Ayer tuve ocasión de contemplar en la iglesia de San Marcelo de León la imponente imagen del  Cristo crucificado de Gregorio Fernández. Es considerada como una obra maestra, y en verdad se merece este calificativo. Impone la majestuosidad de un Cristo muerto con la dignidad que solo puede ostentar Dios.  Me quedé un tiempo contemplándolo. Más allá de la obra artística lo que te llena es la paz y la serenidad que emana desde la cruz Aquel que dijo “Todo está consumado… Padre, en tus manos encomiendo mi espíritu”.



            Lo hemos oído muchas veces. Y lo contemplamos en miles de crucifijos que se cruzan en nuestro camino cristiano. Pero algo singularmente bello pude ver en esta Cruz. Pienso que Gregorio Fernández, antes de esculpir esta imagen, leyó y medito muchas veces el evangelio de la Pasión. Y esa es la clave para poder captar en nuestro corazón la auténtica imagen de Aquel que dijo “Yo soy el buen Pastor”, y que desde la  cruz miró con amor a su Madre María, a Juan, y a todos nosotros. El que murió perdonando solo puede comprenderse desde el amor genuino.

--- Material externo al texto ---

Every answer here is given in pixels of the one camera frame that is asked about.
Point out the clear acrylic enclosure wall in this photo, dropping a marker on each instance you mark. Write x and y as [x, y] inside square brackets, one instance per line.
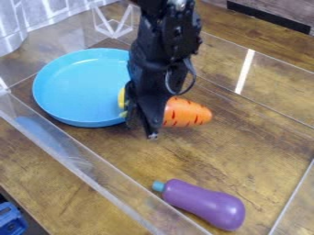
[83, 180]

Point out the yellow toy lemon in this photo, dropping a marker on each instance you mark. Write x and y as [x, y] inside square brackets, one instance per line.
[122, 98]

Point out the purple toy eggplant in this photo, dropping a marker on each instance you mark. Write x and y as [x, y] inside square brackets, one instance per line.
[220, 208]

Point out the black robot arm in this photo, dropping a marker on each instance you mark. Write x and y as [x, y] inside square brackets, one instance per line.
[159, 59]

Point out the white curtain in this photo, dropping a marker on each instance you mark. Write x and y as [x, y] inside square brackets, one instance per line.
[23, 16]

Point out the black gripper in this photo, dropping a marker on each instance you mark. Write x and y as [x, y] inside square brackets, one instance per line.
[155, 81]

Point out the black bar in background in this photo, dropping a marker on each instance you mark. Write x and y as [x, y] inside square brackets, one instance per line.
[281, 21]

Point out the blue object at corner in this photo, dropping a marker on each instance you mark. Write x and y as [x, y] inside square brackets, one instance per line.
[12, 222]

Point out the orange toy carrot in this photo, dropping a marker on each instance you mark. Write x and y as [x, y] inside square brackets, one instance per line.
[177, 113]

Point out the blue plastic plate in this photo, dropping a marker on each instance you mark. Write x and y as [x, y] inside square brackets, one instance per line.
[78, 85]

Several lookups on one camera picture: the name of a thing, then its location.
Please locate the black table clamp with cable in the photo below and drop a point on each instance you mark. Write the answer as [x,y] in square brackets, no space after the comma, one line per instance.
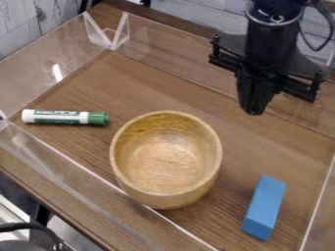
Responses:
[31,244]

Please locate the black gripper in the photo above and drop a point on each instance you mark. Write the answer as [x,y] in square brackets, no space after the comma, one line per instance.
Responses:
[267,61]

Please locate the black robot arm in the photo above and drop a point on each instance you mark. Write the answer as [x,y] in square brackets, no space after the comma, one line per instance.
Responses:
[290,7]

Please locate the blue rectangular block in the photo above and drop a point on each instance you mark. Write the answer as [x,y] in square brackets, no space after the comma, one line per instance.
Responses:
[264,207]

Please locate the clear acrylic corner bracket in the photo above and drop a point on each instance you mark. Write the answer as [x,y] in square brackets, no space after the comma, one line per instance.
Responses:
[107,37]

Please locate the green and white marker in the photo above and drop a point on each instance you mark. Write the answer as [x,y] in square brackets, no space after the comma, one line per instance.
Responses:
[64,117]

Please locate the clear acrylic tray wall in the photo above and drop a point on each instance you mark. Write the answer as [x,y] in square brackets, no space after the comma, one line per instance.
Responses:
[61,162]

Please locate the brown wooden bowl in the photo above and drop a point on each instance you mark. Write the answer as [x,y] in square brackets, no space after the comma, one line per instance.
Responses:
[165,155]

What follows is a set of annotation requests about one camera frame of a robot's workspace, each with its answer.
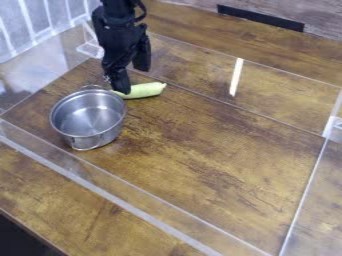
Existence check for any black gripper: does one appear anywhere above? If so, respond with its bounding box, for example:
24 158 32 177
93 19 151 95

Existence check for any green handled metal spoon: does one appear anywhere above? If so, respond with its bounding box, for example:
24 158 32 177
111 82 167 100

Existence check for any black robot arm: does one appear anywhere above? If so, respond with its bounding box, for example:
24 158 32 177
93 0 151 94

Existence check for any small steel pot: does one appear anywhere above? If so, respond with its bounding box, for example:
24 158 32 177
50 85 127 151

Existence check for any black bar on table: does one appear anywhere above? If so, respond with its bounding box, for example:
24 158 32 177
217 4 305 32

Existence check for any clear acrylic triangle bracket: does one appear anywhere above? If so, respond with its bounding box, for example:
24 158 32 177
77 23 105 59

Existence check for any clear acrylic enclosure panel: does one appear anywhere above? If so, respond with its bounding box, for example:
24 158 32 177
0 118 272 256

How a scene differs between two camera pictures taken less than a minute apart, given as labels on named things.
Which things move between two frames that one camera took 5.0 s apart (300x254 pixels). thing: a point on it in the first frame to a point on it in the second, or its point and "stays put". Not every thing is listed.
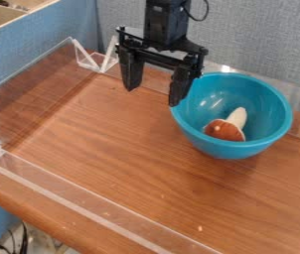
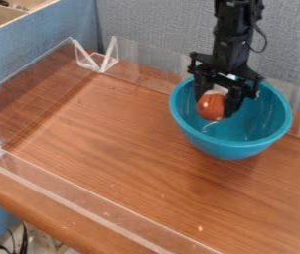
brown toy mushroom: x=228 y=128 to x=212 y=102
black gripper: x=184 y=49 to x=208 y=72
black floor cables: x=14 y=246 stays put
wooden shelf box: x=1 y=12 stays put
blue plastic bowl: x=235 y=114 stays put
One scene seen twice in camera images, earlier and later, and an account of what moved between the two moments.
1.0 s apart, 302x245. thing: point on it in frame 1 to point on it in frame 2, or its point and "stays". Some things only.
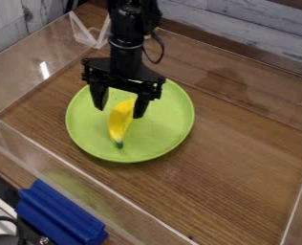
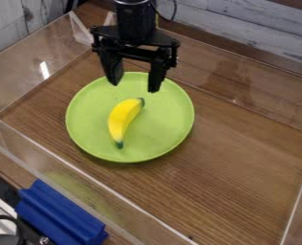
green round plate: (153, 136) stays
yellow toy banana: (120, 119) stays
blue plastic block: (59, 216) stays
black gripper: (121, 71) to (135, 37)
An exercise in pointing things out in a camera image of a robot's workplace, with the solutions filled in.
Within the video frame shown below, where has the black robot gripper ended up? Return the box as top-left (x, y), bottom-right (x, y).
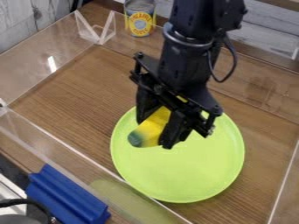
top-left (129, 52), bottom-right (223, 150)

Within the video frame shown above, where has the clear acrylic corner bracket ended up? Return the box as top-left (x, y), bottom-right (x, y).
top-left (74, 10), bottom-right (116, 46)

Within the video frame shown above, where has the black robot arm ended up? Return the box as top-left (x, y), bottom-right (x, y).
top-left (127, 0), bottom-right (248, 149)

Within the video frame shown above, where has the black cable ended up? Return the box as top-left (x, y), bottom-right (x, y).
top-left (207, 31), bottom-right (239, 84)

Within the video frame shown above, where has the yellow labelled tin can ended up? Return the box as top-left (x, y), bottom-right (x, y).
top-left (124, 0), bottom-right (155, 38)

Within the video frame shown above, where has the yellow toy banana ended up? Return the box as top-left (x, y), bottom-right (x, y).
top-left (127, 107), bottom-right (171, 148)

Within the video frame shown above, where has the clear acrylic barrier wall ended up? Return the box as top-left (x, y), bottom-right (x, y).
top-left (0, 15), bottom-right (299, 224)

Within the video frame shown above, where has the green round plate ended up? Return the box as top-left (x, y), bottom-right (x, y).
top-left (109, 109), bottom-right (245, 203)

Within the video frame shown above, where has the blue plastic clamp block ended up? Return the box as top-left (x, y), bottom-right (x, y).
top-left (25, 164), bottom-right (111, 224)

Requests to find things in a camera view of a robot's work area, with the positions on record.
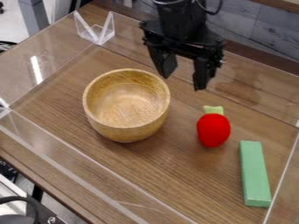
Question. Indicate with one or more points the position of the light wooden bowl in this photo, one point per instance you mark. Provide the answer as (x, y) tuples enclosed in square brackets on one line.
[(126, 103)]

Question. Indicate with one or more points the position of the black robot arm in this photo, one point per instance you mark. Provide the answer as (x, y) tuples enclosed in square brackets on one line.
[(180, 34)]

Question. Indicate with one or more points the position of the black clamp under table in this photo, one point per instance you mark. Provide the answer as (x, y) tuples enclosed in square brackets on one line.
[(19, 207)]

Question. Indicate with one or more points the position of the red plush fruit green leaf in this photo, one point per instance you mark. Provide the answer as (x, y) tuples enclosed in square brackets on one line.
[(214, 127)]

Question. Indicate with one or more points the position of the grey post in background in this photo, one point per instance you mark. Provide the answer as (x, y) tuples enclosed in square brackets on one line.
[(34, 15)]

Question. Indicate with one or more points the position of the clear acrylic corner bracket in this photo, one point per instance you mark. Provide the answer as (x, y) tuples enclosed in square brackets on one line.
[(95, 33)]

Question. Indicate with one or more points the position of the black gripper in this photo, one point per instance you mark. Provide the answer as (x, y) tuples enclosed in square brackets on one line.
[(203, 44)]

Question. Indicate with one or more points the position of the clear acrylic tray walls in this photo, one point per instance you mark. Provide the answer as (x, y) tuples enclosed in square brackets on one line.
[(135, 149)]

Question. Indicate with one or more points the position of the green rectangular block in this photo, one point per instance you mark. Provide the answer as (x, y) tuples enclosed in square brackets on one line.
[(254, 174)]

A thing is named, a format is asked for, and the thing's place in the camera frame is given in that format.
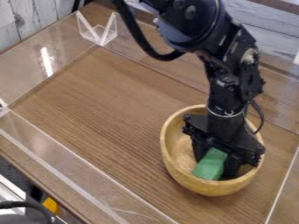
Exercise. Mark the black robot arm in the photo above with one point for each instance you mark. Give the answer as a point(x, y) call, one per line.
point(198, 26)

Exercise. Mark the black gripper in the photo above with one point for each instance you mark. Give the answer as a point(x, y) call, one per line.
point(227, 134)

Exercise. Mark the clear acrylic corner bracket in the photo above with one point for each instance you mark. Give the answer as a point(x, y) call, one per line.
point(99, 34)

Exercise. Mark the green rectangular block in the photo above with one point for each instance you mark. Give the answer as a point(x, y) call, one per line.
point(210, 168)

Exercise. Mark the brown wooden bowl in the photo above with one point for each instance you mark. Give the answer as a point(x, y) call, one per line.
point(180, 163)

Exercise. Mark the yellow and black device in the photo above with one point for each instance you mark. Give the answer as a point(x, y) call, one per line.
point(49, 203)

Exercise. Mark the clear acrylic enclosure wall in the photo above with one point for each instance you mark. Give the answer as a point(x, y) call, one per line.
point(83, 189)

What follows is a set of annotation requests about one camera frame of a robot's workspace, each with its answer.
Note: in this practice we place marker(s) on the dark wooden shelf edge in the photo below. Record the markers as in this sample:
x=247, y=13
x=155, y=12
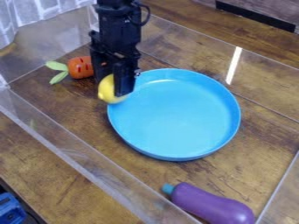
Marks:
x=278, y=13

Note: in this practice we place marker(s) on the yellow toy lemon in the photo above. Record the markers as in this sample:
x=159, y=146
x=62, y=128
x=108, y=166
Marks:
x=106, y=91

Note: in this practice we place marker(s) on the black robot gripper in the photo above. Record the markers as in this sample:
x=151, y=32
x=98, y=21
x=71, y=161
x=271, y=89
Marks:
x=114, y=43

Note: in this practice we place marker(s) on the white patterned curtain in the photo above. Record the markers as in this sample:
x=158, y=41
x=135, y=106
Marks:
x=23, y=12

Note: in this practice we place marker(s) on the blue round plastic tray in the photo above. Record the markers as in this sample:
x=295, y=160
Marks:
x=179, y=117

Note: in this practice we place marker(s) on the clear acrylic enclosure wall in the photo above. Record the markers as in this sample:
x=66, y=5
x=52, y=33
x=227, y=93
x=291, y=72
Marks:
x=63, y=158

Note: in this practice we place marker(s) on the purple toy eggplant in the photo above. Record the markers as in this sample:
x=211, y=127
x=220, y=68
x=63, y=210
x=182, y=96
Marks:
x=215, y=209

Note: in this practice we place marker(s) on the orange toy carrot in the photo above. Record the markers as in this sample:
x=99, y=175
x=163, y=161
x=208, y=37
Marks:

            Junto al  Cristo de Gregorio Fernández colocaron muy oportunamente aquella oración que nos conmueve cada vez que la rezamos, y que yo quiero traerla aquí para que la recemos sin prisa:

No me mueve, mi Dios, para quererte 
el cielo que me tienes prometido, 
ni me mueve el infierno tan temido
para dejar por eso de ofenderte.

Tú me mueves, Señor, muéveme el verte 
clavado en una cruz y escarnecido, 
muéveme ver tu cuerpo tan herido, 
muévenme tus afrentas y tu muerte.

Muéveme, en fin, tu amor, y en tal manera, 
que aunque no hubiera cielo, yo te amara, 
y aunque no hubiera infierno, te temiera.

No me tienes que dar porque te quiera, 
pues aunque lo que espero no esperara,
lo mismo que te quiero te quisiera.

 

 

 Y yo me atrevo a preguntarte a ti lector: ¿Qué te mueve para querer a Cristo? ¿El miedo? ¿El interés? ¿El agradecimiento? ¿La costumbre de un amor manido y sin fuste?

            Dios se merece algo más. El nos dijo “Amaos unos a otros como yo os he amado”. Y yo contemplo en esta Cruz de la Parroquia de San Marcelo de León, como en tantas otras, hasta qué punto el Señor nos ama. Y no hay otra respuesta válida que un amor sin fisuras, con un corazón entero.

Que me eperdone el lector si en lugar de un artículo me ha salido una meditación. Es posible que haya influido el que me encuentre en un rincón de Asturias conviviendo con un grupo de sacerdotes, preparándonos para inciar un nuevo curso bajo la luz de la fe en Cristo. Le pido a la Santina que así sea, y que nos veamos acompañados en este camino por todos los que vais en la misma dirección.